## TASK OBJECTIVE
Provide the data again in its entirety, exactly as given.

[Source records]
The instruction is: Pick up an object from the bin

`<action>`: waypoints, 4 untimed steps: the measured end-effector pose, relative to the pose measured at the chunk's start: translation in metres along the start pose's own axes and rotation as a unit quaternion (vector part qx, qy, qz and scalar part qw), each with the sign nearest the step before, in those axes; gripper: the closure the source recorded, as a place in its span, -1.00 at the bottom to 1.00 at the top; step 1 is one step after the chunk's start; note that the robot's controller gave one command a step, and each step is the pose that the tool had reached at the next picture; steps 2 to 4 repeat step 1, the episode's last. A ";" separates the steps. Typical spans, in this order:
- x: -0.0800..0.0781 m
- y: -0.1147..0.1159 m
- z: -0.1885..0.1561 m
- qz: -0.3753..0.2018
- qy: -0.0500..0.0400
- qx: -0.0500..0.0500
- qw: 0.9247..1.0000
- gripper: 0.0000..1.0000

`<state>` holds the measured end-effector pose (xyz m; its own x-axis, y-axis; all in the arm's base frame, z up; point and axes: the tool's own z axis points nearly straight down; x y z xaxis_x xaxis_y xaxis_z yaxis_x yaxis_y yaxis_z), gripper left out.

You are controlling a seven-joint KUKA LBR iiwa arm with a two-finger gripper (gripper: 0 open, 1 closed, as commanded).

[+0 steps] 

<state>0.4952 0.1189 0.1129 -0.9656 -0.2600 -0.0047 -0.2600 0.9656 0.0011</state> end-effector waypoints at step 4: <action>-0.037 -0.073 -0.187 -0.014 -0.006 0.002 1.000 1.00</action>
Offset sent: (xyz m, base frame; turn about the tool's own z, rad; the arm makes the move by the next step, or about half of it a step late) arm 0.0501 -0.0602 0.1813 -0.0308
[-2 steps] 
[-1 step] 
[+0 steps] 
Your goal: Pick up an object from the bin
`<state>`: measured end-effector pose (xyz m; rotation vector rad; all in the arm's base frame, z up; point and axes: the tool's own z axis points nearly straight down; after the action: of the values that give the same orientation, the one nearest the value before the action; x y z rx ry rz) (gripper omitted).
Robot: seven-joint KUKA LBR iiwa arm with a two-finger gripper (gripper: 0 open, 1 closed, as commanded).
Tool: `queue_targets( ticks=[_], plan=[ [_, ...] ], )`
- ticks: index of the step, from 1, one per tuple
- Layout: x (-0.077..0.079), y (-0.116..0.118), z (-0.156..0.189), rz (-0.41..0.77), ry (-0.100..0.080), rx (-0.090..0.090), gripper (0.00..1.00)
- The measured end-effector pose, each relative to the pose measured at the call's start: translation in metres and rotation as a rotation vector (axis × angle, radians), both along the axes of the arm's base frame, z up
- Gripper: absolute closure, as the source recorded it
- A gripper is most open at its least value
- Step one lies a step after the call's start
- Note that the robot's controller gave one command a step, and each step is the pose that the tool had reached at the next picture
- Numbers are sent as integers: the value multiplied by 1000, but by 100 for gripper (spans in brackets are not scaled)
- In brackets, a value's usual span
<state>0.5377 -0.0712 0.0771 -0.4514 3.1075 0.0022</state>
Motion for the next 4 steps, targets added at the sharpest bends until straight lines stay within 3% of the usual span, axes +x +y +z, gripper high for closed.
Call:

## ANSWER FOR THE TASK
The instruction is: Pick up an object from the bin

`<action>`: waypoints, 4 untimed steps: the measured end-effector pose, relative to the pose measured at the chunk's start: translation in metres along the start pose's own axes and rotation as a unit quaternion (vector part qx, qy, qz and scalar part qw), each with the sign nearest the step before, in those axes; gripper: the closure the source recorded, as a place in its span, -1.00 at the bottom to 1.00 at the top; step 1 is one step after the chunk's start; note that the robot's controller gave one command a step, and each step is the pose that the tool had reached at the next picture; steps 2 to 4 repeat step 1, the episode's last. A ";" separates the steps. Typical spans, in this order:
- x: -0.0800..0.0781 m
- y: -0.1147..0.1159 m
- z: -0.1885..0.1561 m
- qz: -0.3753..0.2018
- qy: -0.0500..0.0400
- qx: -0.0500..0.0500
- qw: 0.9247..1.0000
- gripper: 0.0000..1.0000

`<state>` holds the measured end-effector pose (xyz m; its own x-axis, y-axis; all in the arm's base frame, z up; point and axes: the tool's own z axis points nearly straight down; x y z xaxis_x xaxis_y xaxis_z yaxis_x yaxis_y yaxis_z), gripper left out.

You are controlling a seven-joint KUKA LBR iiwa arm with a two-finger gripper (gripper: 0 open, 1 closed, as commanded).

[+0 steps] 

<state>0.4952 0.1189 0.1129 -0.9656 -0.2600 -0.0047 -0.2600 0.9656 0.0011</state> end-effector waypoints at step 4: <action>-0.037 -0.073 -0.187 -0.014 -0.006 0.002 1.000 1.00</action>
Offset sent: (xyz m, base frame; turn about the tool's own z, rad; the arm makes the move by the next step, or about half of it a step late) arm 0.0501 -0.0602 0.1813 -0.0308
[-2 steps] 
[-1 step] 
[+0 steps] 
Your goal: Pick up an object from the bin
`<state>`: measured end-effector pose (xyz m; rotation vector rad; all in the arm's base frame, z up; point and axes: the tool's own z axis points nearly straight down; after the action: of the values that give the same orientation, the one nearest the value before the action; x y z rx ry rz) (gripper omitted).
Robot: seven-joint KUKA LBR iiwa arm with a two-finger gripper (gripper: 0 open, 1 closed, as commanded).
Tool: `queue_targets( ticks=[_], plan=[ [_, ...] ], )`
- ticks: index of the step, from 1, one per tuple
- Layout: x (-0.077..0.079), y (-0.116..0.118), z (-0.156..0.189), rz (-0.41..0.77), ry (-0.100..0.080), rx (-0.090..0.090), gripper (0.00..1.00)
- The measured end-effector pose, each relative to the pose measured at the call's start: translation in metres and rotation as a rotation vector (axis × angle, radians), both along the axes of the arm's base frame, z up
- Gripper: absolute closure, as the source recorded it
- A gripper is most open at its least value
- Step one lies a step after the call's start
- Note that the robot's controller gave one command a step, and each step is the pose that the tool had reached at the next picture
- Numbers are sent as integers: the value multiplied by 1000, but by 100 for gripper (spans in brackets are not scaled)
- In brackets, a value's usual span
<state>0.5377 -0.0712 0.0771 -0.4514 3.1075 0.0022</state>
Motion for the next 4 steps, targets added at the sharpest bends until straight lines stay within 3% of the usual span, axes +x +y +z, gripper high for closed.
Call:

No more output will be added to the exercise.